Monday, June 23, 2008

Football Mark (By Wenyao)

One hot and sunny afternoon, Mark and five of his friends went to play football in the football court near his house.It is a three on three match.

When their school football coach walked by and saw that Mark and his friends were playing very well so he asked them to join the school football team, the Snow Kids.They all agreed. They train very hard for the coming football match.The match is Snow Kids VS The Red Lions.That day had came and they play very hard during the first half. At half time the it is 5-5 and the coach said” Keep it up and give it all you got”.At the match the Red Lions kick in one goal.Then,the Snow kids kick the ball in goal by that time there only have one more minutes.At the last 30 minutes Mark fell and hurt his leg after he kick the ball.The coach bring Mark to the nearest clinic and when he wake up he saw a big trophy on the table beside the bed.So Mark ask the coach what happened the coach said that Mark kick in the goal,than the player from the Red Lion push Mark and he hurt his leg and head.

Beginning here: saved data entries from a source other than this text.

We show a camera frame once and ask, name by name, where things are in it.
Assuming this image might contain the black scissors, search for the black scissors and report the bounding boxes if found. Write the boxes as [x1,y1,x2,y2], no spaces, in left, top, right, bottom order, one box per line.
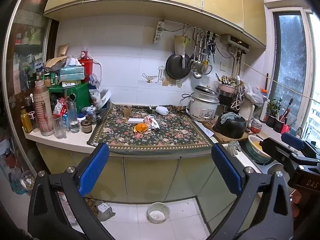
[209,33,217,64]

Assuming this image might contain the window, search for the window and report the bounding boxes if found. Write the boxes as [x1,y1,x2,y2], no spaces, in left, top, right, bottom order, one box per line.
[271,10,320,135]

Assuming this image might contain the green colander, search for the green colander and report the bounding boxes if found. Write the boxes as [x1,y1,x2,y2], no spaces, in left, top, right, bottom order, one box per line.
[244,134,273,165]

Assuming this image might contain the black frying pan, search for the black frying pan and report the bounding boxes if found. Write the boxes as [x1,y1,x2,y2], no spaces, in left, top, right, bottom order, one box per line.
[165,53,192,80]

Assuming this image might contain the yellow upper cabinets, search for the yellow upper cabinets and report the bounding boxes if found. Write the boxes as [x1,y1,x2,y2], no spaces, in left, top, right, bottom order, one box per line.
[43,0,267,48]

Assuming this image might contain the green box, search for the green box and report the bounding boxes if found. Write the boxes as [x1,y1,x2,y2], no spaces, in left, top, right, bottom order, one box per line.
[49,82,92,114]

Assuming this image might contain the red snack packet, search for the red snack packet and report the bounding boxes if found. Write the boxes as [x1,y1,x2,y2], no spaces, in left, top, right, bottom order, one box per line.
[52,97,68,117]

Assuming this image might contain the black pot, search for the black pot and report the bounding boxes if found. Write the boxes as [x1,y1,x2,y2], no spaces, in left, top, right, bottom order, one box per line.
[212,113,247,139]

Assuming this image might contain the clear water bottle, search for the clear water bottle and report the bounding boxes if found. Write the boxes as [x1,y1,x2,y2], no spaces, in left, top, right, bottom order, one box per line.
[66,99,80,133]

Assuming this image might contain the cleaver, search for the cleaver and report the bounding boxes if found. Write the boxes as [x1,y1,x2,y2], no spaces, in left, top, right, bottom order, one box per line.
[174,35,187,69]

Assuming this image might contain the white power strip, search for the white power strip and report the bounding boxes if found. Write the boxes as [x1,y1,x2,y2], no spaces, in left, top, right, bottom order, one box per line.
[153,20,165,43]

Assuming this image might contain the grey plastic bag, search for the grey plastic bag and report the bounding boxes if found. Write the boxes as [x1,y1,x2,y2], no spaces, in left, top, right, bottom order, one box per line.
[92,200,116,222]

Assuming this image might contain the white water heater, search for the white water heater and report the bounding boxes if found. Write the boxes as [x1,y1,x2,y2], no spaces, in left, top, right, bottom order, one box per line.
[220,34,251,53]

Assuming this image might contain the brown glass jar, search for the brown glass jar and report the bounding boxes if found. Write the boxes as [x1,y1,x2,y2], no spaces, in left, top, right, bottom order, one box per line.
[81,120,93,134]

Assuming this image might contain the yellow oil bottle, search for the yellow oil bottle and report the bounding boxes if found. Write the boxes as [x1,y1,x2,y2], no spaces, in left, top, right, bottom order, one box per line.
[20,106,33,134]

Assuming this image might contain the floral woven mat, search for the floral woven mat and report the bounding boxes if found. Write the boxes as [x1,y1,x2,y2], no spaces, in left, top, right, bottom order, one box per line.
[87,104,214,155]

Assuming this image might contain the metal slotted skimmer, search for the metal slotted skimmer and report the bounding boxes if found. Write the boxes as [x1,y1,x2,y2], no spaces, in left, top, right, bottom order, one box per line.
[190,34,203,72]

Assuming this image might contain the teal tissue box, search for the teal tissue box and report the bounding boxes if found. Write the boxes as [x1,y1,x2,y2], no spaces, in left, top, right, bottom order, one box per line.
[58,58,85,82]

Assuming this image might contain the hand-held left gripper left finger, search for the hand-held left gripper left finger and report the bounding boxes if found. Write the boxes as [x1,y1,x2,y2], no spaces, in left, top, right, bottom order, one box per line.
[28,142,115,240]

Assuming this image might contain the white plastic bag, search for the white plastic bag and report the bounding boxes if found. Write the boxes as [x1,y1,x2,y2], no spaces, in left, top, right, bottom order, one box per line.
[244,82,264,107]

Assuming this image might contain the yellow lower cabinets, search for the yellow lower cabinets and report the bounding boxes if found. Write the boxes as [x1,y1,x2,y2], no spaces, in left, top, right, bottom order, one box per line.
[35,142,253,232]

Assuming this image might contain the white rice cooker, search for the white rice cooker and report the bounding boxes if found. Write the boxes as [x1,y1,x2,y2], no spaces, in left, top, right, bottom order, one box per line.
[187,85,220,122]

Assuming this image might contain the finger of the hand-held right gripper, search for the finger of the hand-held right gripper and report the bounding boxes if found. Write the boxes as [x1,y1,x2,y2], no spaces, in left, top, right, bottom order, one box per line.
[281,132,320,160]
[260,137,320,167]

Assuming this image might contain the wooden cutting board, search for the wooden cutting board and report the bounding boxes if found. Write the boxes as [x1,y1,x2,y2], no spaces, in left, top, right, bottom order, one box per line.
[202,121,250,144]

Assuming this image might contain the yellow cabinets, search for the yellow cabinets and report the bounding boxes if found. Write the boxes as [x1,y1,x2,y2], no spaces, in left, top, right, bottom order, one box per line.
[43,0,267,48]
[35,142,253,232]

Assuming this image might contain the mesh strainer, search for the mesh strainer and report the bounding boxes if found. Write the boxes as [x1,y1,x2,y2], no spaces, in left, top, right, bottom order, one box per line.
[201,55,213,75]

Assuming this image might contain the metal ladle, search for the metal ladle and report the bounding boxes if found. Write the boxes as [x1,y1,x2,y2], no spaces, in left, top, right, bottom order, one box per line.
[192,37,203,79]

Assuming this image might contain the brown paper bag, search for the brown paper bag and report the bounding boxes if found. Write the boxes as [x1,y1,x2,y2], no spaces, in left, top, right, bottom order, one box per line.
[44,43,70,71]

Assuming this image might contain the glass door cupboard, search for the glass door cupboard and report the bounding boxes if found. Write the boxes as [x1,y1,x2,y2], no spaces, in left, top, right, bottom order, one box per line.
[2,0,59,175]

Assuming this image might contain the teal dishcloth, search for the teal dishcloth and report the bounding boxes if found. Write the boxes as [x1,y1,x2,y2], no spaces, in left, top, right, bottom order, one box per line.
[220,112,241,124]

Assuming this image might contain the blue printed plastic bag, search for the blue printed plastic bag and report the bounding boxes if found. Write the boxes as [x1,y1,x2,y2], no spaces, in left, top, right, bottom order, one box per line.
[88,73,102,105]

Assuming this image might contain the clear drinking glass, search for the clear drinking glass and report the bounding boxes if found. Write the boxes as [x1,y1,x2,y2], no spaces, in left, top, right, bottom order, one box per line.
[53,115,67,139]

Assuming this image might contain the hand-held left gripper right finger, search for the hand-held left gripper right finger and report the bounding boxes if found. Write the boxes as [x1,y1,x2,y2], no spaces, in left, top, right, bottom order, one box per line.
[207,142,294,240]

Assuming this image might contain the metal steamer basket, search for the metal steamer basket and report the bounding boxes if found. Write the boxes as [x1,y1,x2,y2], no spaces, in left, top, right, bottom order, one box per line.
[81,106,103,121]

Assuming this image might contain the person's right hand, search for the person's right hand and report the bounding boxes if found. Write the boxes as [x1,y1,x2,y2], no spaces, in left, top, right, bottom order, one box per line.
[290,189,302,218]

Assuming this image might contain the potted plant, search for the potted plant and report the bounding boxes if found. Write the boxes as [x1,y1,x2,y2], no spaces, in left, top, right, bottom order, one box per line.
[265,97,283,128]

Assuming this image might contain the pink thermos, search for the pink thermos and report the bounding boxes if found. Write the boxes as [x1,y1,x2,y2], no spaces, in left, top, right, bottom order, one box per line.
[33,80,55,137]

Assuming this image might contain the pink utensil basin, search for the pink utensil basin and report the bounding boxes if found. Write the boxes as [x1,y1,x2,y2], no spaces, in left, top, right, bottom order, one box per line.
[215,74,244,97]

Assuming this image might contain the stacked small bowls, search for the stacked small bowls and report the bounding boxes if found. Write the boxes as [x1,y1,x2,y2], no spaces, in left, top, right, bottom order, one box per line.
[250,119,263,134]

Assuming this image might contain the white round lid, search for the white round lid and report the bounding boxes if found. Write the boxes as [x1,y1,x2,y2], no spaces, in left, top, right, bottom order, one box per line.
[95,89,112,110]

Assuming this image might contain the silver gravy boat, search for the silver gravy boat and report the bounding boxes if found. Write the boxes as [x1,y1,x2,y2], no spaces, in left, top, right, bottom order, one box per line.
[142,73,158,83]

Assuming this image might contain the red box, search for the red box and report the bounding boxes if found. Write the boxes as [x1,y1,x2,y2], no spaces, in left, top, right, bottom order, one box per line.
[79,48,94,82]

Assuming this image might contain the plastic wrapper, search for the plastic wrapper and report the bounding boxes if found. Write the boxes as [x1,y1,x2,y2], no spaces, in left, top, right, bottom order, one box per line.
[144,114,162,132]

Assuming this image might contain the glass bowl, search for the glass bowl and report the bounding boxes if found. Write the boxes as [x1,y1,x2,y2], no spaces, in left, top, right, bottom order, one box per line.
[147,202,171,224]

They are very happy but the doctor said Mark cannot walk for 3 weeks.

9 comments:

Anonymous said...

this story is very good and tho flow is good.

sYaHiRaH said...

you should be typing some words in past tense instead of present tense because when you said that,
EG:Mark and five of his friends (went) to play football in the football court near his house,
I think you have forgotten that u wrote in past tense as in a few of the words, it is in present tense.

Here r some of the examples:
train>>trained
play>>played
one more minutes>>one more minute
kick>>kicked(2x)
wake>>woke
ask>>asked
push>>pushed

>>NUR SYAHIRAH<<

Anonymous said...

to many mistakes.

-Zeeshan

SafiahArshad's Antics! said...

You can have more than 3 paragraphs in this story. Do read comments made by your friends and make the necessary changes in the Project folder. You can upload the updated story later.. :-)

Anonymous said...

too many mistake but nice story.

irsyad said...

too many mistakes and your story should be in present tense and also your story is too too short

Anonymous said...

The ending is not complete but keep it up.
Elaine

ken lim said...

this story is just like the gelatic football show.

Anonymous said...

one more minutes.At the last 30 minutes

what is that?
you should write

one more minutes.At the last 30 seconds.